• Task directions: Look in the material below for the line holding "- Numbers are". Set it down exactly, with each later line up to and including the line holding "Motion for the".
---- Supplied data
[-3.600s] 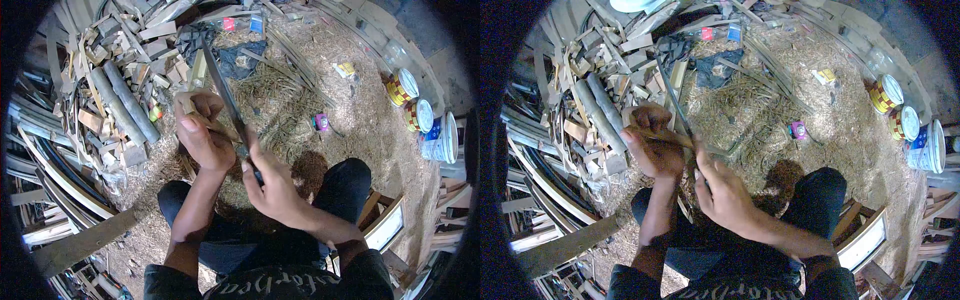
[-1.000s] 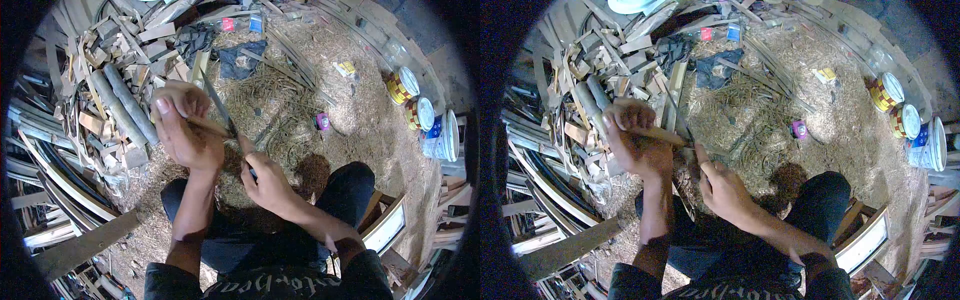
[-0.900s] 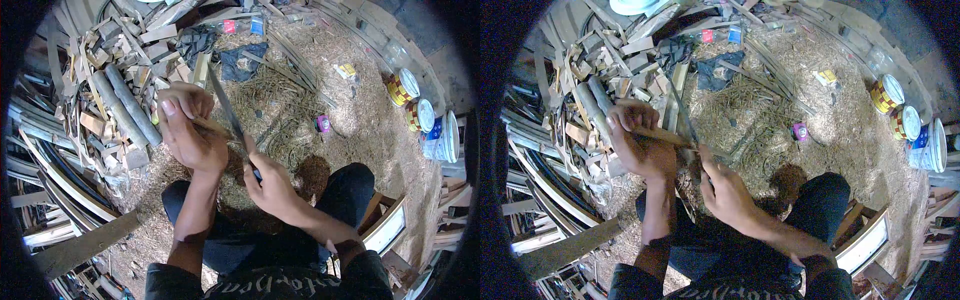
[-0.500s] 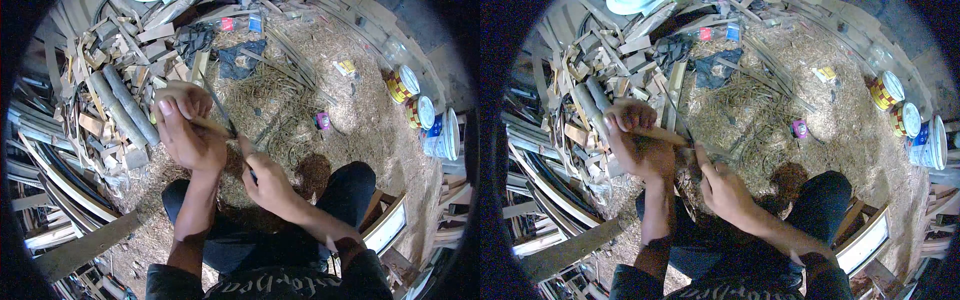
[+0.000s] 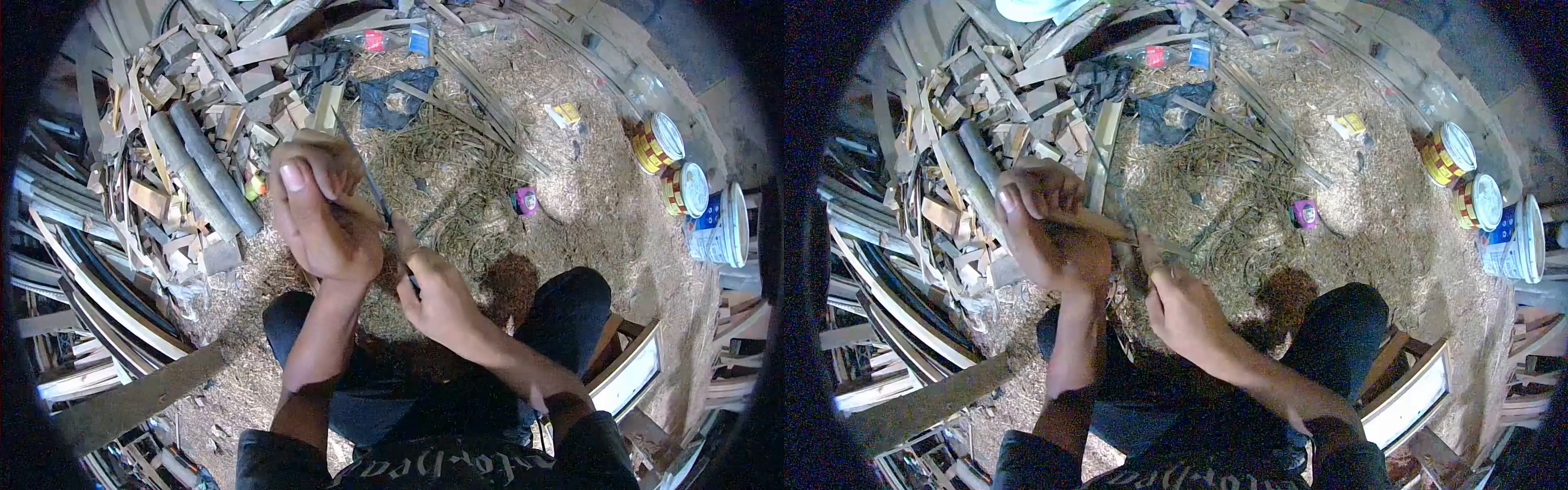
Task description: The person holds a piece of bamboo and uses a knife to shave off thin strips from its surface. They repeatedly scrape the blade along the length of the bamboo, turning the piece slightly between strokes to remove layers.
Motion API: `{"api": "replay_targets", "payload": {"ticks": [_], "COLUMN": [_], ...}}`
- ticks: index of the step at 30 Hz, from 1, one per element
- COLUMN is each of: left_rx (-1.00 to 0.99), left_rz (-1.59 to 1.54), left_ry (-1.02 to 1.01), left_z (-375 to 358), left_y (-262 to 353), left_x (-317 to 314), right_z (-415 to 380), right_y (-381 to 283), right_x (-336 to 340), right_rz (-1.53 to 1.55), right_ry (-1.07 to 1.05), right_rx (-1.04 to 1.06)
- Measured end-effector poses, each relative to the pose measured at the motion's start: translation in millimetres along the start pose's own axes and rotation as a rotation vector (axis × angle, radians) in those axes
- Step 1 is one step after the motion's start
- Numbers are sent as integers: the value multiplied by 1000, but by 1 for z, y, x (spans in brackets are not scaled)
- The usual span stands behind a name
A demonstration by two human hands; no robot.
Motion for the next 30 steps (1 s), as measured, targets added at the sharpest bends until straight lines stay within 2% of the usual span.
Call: {"api": "replay_targets", "payload": {"ticks": [3, 4, 5, 7, 8, 9, 11, 13, 15, 16, 17, 19, 21, 23, 24, 25, 27, 30], "left_rx": [-4, 14, 34, 29, 24, 30, 3, 14, -30, 15, 13, 43, 50, 54, 37, 19, 7, -15], "left_rz": [28, -8, -41, -39, -44, -46, -94, -103, 96, 46, 45, -34, -73, -124, -65, -5, 6, 42], "left_ry": [-12, 19, 49, 37, 24, 22, 33, 32, 38, 21, 20, 44, 44, 39, 20, -1, -19, -11], "left_z": [0, 1, 0, 1, 1, 0, 2, 0, 2, -1, -1, -2, -5, -5, -4, -3, -2, -3], "left_y": [2, 1, 0, 0, 1, 0, 1, 1, 3, -3, -2, -4, -5, -5, -1, 2, 0, 2], "left_x": [-5, -2, 1, 0, -1, 0, 3, 2, 0, 4, 2, 1, 0, -3, -4, -5, -4, -10], "right_z": [0, -1, -1, -11, -11, -13, -7, -4, -2, -1, 0, -2, -8, -11, -3, -4, -1, 0], "right_y": [-16, -33, -33, -51, -32, -27, 11, 7, 13, 6, 4, -39, -37, -15, -2, 2, 8, -9], "right_x": [22, 37, 34, 50, 33, 29, -11, -3, 3, 13, 13, 52, 50, 22, 2, 2, 5, 23], "right_rz": [137, 150, 152, 72, 21, 19, -116, -58, 220, 220, 219, 181, 200, -17, -126, -127, 114, 145], "right_ry": [16, 113, 107, 337, 252, 254, -140, -65, -133, -129, -128, 291, 248, 168, 43, 46, 0, 20], "right_rx": [-34, 48, 48, 295, 179, 173, -168, -89, -258, -282, -280, 224, 158, 101, 29, 26, -60, -68]}}
Point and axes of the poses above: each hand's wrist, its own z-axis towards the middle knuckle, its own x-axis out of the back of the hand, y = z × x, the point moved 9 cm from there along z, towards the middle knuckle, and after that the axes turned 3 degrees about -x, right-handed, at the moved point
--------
• Exercise answer:
- Numbers are sent as integers: the value multiplied by 1000, but by 1 for z, y, x (spans in brackets are not scaled)
- The usual span stands behind a name
A demonstration by two human hands; no robot.
Motion for the next 30 steps (1 s), as measured, targets added at the sharpest bends until straight lines stay within 2% of the usual span.

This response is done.